The Mayor Relates Some Facts - The Mystery Deepens - The Sequel: Next up, a poignant ghost story set against ....
"... We were at the height of the Terror: hundreds upon hundreds were being executed - day after day, week after week, while the crowds roared and applauded and shrieked with delight ... Ah, but they were dreadful times - times when virtue or nobility were guarantees of prison or the guillotine: when debtors paid their debts by denouncing their creditors; when criminals pursued by the law denounced their judges to the Revolutionary Committees; when those who had no work denounced those who had, and heirs denounced the relatives whose fortunes would eventually becomes theirs.

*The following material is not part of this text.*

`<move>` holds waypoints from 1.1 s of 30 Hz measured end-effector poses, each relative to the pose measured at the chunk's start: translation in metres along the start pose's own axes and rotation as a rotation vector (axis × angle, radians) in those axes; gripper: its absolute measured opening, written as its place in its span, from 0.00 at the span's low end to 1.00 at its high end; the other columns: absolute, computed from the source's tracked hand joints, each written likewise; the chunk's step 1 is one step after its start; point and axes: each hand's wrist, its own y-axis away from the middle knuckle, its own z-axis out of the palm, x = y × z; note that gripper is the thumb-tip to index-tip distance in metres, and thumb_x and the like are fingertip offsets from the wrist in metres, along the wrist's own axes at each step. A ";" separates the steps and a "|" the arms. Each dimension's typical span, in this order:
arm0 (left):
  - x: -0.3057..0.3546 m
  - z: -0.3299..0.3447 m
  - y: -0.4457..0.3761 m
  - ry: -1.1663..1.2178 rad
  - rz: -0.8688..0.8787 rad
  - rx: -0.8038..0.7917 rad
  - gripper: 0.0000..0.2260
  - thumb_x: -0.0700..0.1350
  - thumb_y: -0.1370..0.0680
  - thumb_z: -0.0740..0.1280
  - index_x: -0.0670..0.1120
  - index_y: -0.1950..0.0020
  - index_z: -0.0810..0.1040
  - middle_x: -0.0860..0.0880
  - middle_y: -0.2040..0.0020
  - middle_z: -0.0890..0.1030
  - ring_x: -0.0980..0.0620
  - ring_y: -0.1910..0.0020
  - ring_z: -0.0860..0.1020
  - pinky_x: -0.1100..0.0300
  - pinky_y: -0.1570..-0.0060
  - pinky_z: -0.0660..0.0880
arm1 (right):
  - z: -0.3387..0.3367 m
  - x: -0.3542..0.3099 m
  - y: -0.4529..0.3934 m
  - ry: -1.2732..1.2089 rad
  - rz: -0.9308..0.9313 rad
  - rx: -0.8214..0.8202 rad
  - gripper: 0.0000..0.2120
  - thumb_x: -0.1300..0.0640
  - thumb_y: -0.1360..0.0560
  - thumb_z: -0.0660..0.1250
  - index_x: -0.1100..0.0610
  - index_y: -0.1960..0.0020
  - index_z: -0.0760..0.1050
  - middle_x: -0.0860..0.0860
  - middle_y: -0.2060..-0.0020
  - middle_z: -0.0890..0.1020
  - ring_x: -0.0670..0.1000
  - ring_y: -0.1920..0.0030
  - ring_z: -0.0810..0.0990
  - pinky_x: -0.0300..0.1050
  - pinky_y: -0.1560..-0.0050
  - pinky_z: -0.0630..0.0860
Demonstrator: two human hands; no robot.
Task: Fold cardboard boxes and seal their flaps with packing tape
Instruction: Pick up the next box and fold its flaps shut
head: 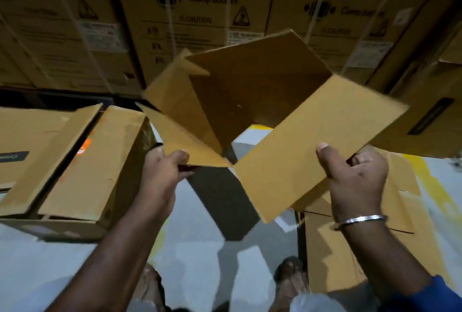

It was a time when husbands - or wives - found the guillotine a convenient way of ridding themselves of unwanted partners; and when children, for no better reason than malicious spite, denounced their parents ....."
Much to the astonishment of Dr. Roberts, Ledru says that he believes Jacquermin's seemingly lunatic account of how his wife's severed head attacked him, citing odd goings on at the execution of Marat's murderer, Charlotte Corday, and, from personal experience, his doomed romance with Solange, the beautiful daughter of an Aristocrat he'd helped smuggle out of the country. Ledru had secured passports for father and daughter, but, fatally, Solange chose to remain in Paris out of love for him.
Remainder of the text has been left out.